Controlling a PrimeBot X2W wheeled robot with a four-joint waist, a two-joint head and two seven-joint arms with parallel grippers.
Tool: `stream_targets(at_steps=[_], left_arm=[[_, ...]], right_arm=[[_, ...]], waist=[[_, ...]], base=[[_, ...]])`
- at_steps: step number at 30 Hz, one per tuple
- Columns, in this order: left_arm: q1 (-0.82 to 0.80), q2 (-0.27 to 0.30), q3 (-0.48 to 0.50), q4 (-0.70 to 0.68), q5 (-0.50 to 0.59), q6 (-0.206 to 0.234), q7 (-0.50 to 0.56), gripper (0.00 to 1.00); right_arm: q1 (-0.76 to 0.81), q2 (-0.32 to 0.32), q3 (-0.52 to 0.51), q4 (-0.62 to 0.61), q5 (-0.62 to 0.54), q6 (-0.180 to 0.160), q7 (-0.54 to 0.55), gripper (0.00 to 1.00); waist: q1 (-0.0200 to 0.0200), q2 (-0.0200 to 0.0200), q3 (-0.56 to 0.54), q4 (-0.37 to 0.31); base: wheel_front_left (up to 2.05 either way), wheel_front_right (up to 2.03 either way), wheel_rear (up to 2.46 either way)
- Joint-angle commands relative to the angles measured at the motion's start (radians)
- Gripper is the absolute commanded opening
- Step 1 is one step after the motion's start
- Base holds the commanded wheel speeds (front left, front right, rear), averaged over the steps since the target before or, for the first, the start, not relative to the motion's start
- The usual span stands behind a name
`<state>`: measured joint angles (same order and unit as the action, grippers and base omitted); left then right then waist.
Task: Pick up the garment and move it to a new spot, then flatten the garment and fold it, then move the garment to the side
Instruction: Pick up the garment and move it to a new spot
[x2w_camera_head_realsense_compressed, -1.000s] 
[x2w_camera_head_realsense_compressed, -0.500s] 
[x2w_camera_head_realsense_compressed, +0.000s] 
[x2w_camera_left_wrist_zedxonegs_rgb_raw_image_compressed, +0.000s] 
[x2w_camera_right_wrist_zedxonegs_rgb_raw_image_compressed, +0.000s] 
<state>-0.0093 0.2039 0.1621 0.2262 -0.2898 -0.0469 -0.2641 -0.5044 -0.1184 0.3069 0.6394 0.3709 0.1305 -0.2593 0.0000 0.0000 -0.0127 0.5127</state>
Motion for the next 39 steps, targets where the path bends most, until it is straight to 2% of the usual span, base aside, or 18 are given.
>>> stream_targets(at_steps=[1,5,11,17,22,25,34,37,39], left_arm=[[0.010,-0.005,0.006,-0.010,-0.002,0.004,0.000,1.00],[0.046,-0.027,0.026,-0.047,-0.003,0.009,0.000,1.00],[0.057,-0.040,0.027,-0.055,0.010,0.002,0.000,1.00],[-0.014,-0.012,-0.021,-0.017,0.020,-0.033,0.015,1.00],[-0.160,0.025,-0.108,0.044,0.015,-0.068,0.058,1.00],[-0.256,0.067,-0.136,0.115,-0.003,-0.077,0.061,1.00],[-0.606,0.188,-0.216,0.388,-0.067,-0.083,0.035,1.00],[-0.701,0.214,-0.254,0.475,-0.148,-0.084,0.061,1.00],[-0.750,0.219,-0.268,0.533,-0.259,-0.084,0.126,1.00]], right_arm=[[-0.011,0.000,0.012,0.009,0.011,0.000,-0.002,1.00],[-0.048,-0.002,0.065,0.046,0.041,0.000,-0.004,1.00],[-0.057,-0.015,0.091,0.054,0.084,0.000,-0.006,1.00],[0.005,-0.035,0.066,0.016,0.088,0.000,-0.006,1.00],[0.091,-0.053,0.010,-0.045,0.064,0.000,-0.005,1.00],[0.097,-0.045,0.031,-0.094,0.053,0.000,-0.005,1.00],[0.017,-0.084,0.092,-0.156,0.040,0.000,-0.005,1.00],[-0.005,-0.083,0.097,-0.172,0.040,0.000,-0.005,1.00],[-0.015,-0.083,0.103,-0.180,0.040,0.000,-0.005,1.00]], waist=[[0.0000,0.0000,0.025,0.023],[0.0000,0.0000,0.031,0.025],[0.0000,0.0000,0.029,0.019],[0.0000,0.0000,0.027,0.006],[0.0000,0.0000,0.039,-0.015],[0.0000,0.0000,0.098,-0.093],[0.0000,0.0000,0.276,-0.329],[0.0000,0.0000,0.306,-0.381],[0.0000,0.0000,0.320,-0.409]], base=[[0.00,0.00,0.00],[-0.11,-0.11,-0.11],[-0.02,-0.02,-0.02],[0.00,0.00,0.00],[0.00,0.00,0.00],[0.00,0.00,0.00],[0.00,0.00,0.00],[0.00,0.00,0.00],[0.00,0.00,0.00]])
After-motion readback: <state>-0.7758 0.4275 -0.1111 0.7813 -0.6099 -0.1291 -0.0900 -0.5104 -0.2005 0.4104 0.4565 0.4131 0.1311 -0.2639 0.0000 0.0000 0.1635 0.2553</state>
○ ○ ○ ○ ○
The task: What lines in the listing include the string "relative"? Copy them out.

Solution to this problem:
- Joint-angle commands relative to the angles measured at the motion's start (radians)
- Base holds the commanded wheel speeds (front left, front right, rear), averaged over the steps since the target before or, for the first, the start, not relative to the motion's start

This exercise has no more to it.